An exact reproduction of the listing, minus the pictures, is the required output.

[Start of section]

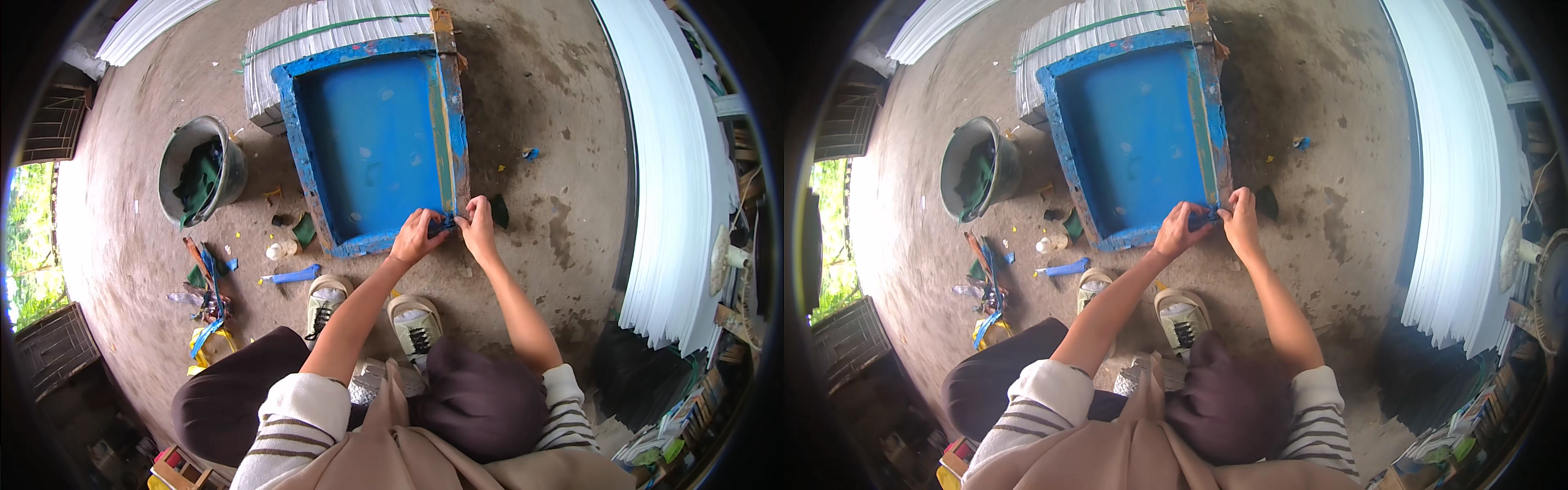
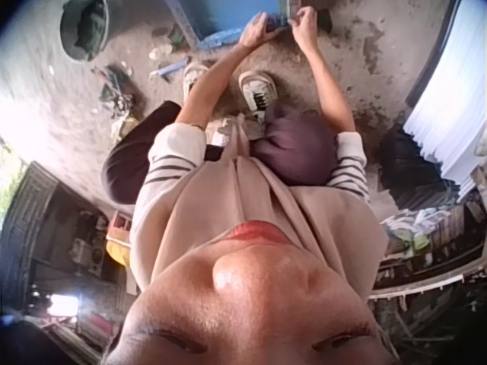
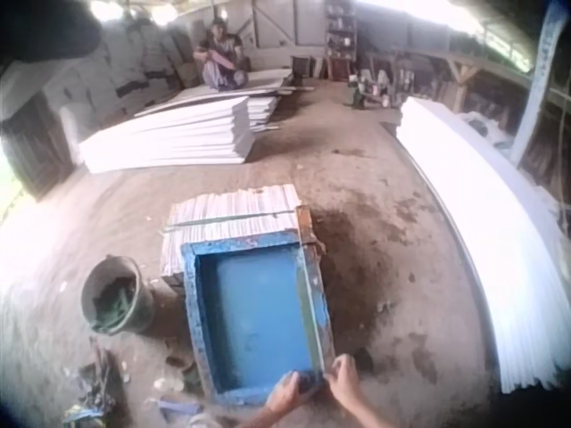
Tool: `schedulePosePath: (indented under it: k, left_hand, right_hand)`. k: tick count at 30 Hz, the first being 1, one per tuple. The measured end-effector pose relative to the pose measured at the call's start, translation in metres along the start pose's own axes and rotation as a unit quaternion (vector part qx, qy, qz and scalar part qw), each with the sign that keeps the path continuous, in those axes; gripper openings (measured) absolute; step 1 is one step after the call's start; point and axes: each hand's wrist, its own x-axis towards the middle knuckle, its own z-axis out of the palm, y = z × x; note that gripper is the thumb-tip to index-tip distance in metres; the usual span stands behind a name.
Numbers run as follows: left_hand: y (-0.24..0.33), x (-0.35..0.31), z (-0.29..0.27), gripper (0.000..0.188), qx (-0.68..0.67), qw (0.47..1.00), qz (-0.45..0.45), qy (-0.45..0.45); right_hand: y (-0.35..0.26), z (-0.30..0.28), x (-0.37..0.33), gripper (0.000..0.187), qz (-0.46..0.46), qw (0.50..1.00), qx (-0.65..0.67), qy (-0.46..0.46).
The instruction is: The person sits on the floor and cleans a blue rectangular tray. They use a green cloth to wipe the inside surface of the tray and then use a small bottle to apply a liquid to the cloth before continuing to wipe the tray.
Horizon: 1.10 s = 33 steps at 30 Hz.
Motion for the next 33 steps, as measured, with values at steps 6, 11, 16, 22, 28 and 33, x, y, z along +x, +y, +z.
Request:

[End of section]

_ANSWER TO THIS PROBLEM_
Tool: `schedulePosePath: (indented under it: k, left_hand, right_hand)`. k: tick count at 30 Hz, the first being 1, one per tuple. The measured end-effector pose relative to the pose measured at the call's start, translation in metres along the start pose's own axes and rotation as a unit quaternion (vector part qx, qy, qz and scalar part qw), each with the sign that keeps the path continuous, in those axes; gripper openings (measured) absolute; step 1 is one step after the call's start; point and axes: each hand's wrist, its own x-axis towards the middle knuckle, its own z-axis out of the palm, y = z × x; note that gripper is the thumb-tip to index-tip distance in metres; the usual span stands behind a name.
Numbers run as follows: left_hand: y (-0.24..0.33), x (-0.35..0.31), z (-0.29..0.27), gripper (0.000..0.188), qx (-0.68..0.67), qw (0.47..1.00), qz (-0.45..0.45), qy (-0.45..0.45); right_hand: y (-0.35..0.26), z (-0.30..0.28), x (-0.37..0.33), gripper (0.000..0.187), qz (-0.46..0.46), qw (0.50..1.00), qx (-0.65..0.67), qy (-0.46..0.46).
The instruction is: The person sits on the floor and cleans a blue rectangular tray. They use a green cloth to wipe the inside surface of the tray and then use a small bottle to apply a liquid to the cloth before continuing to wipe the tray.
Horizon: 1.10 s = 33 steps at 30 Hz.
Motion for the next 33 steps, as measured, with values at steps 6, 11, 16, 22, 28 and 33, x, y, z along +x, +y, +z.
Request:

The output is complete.